Benar saja, di gerbang perumahan aku bisa melihat sebuah mobil terpakir di sana. Mobil yang begitu familiar karena ada logo Novanda Group pada salah satu sisi kaca depan mobil itu. Pasti itu suruhan Papa. Anjing, mereka memang anjing. Aku memacu mobilku dengan kecepatan penuh, berharap jarak Jakarta ke Ayu Laga bisa aku tempuh kurang dari empat jam. Gadisku tengah menunggu aku, empat jam pastilah terasa terlalu lama untuknya. Tuhan, tolong buat jalanan lengang, aku ingin segera menemui gadisku. Pikiranku benar-benar kalut saat ini. Aku menbayangkan betapa ketakutannya Adzkiya melihat toko bunga kesayangannya dihancurkan oleh entah siapa. Aku benar-benar berharap aku tidak akan menemukan luka sekecil apapun pada tubuh kekasihku itu. Karena jika aku menemukannya, aku akan mencari pelakunya dan memukulinya hingga menemui ajal. Tanpa pikir panjang tentu saja.
Aku tiba di Ayu Laga pukul enam sore. Aku tidak sempat mengecek keadaan Kiya Florist karena tadi Bang Juwan sudah mengabarkan bahwa dia telah membawa Adzkiya ke rumah. Setibanya aku di sana, Adzkiya langsung bangkit dari duduknya dan masuk ke dalam dekapanku. Aku masih bisa merasakan tubuhnya yang gemetar karena takut. Dia sudah tidak lagi menangis tapi aku sempat melihat sirat ketakutannya yang kentara. Aku mengabaikan tatapan bingung Bang Juwan dan Kak Valen ketika mereka melihat Adzkiya langsung memelukku.
“Jev, tadi....”
Aku menempelkan telunjukku di bibir sebagai isyarat agar Bang Juwan tidak melanjutkan ucapannya. “Nanti aja, Bang, it makes her afraid.”
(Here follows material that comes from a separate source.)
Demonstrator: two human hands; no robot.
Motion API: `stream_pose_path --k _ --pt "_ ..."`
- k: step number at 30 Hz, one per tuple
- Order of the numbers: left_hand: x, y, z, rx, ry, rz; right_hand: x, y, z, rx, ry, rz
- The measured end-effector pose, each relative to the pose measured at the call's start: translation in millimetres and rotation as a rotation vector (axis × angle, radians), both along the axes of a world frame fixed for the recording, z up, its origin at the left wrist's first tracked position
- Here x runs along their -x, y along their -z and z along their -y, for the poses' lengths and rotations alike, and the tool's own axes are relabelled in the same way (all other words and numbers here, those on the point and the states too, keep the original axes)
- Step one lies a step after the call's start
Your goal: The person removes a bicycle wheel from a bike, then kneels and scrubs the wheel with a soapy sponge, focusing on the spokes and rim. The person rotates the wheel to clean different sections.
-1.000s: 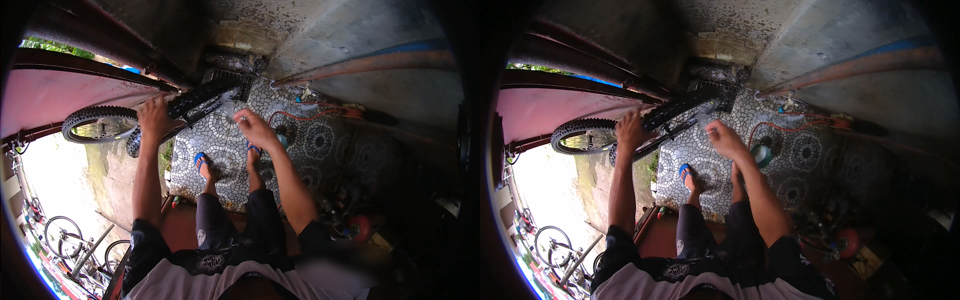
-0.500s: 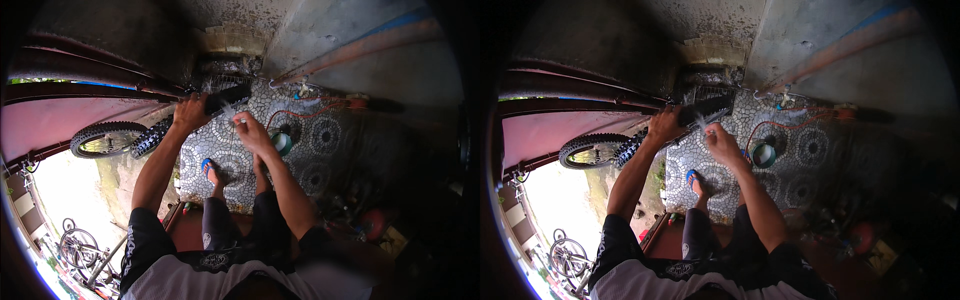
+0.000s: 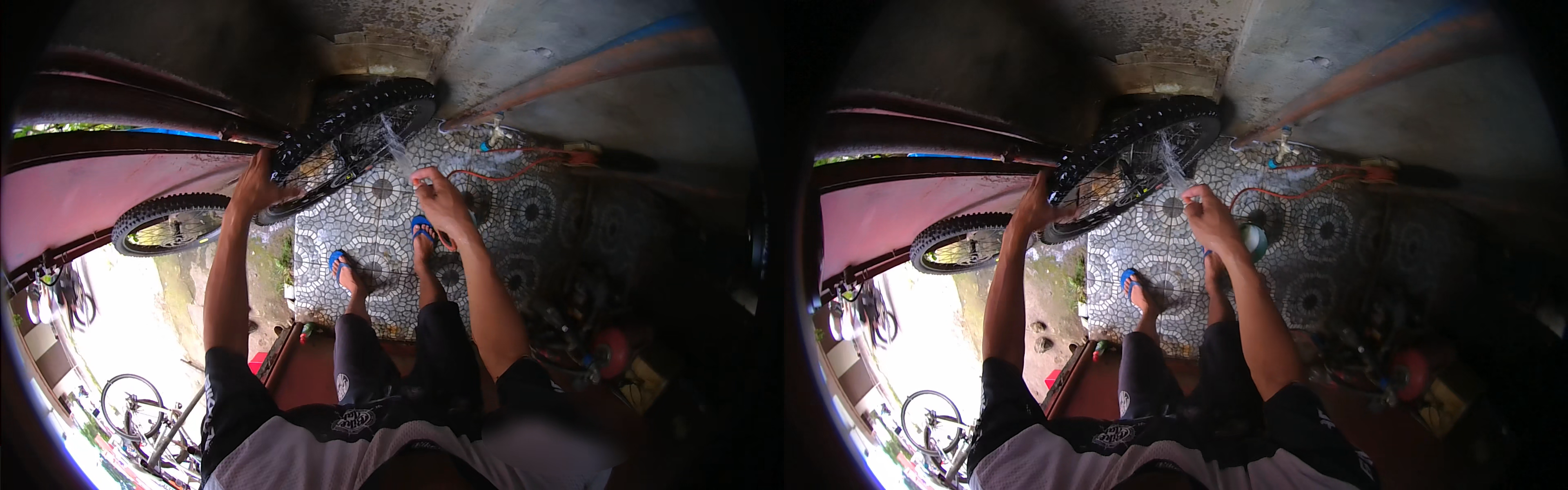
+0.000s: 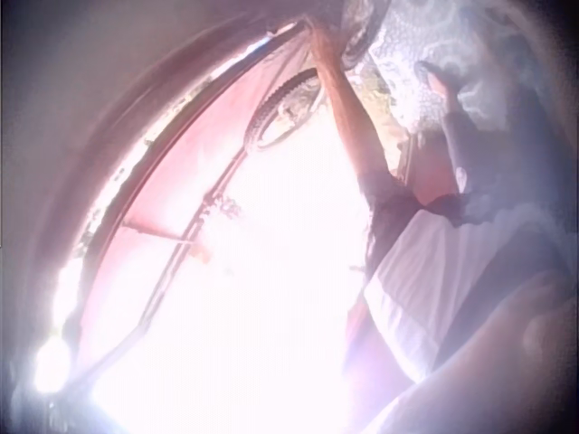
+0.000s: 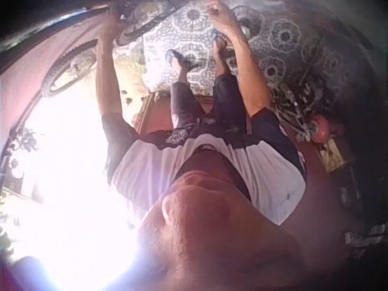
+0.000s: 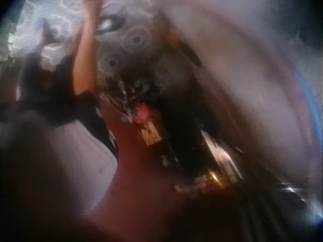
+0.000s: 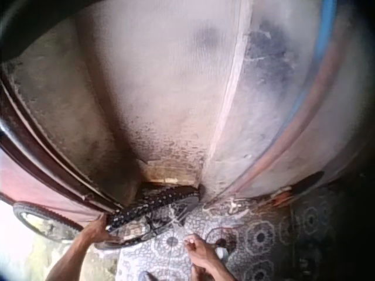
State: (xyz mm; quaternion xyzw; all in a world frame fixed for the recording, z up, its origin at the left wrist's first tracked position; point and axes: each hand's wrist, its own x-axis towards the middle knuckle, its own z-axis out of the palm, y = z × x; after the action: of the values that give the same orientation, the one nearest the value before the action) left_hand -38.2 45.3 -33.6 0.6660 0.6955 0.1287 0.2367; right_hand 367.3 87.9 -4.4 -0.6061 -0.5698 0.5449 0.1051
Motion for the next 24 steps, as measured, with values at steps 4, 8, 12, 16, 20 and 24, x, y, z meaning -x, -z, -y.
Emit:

Lalu aku kembali kepada Adzkiyaku, mengelus punggungnya dengan begitu lembut, berharap dia bisa tenang. Meskipun aku sendiri belum bisa menetralkan detak jatungku.
“Aku disini, jangan takut ya.”
Karena kalau kamu gak disini, aku yang takut, Ki, tambahku dalam hati.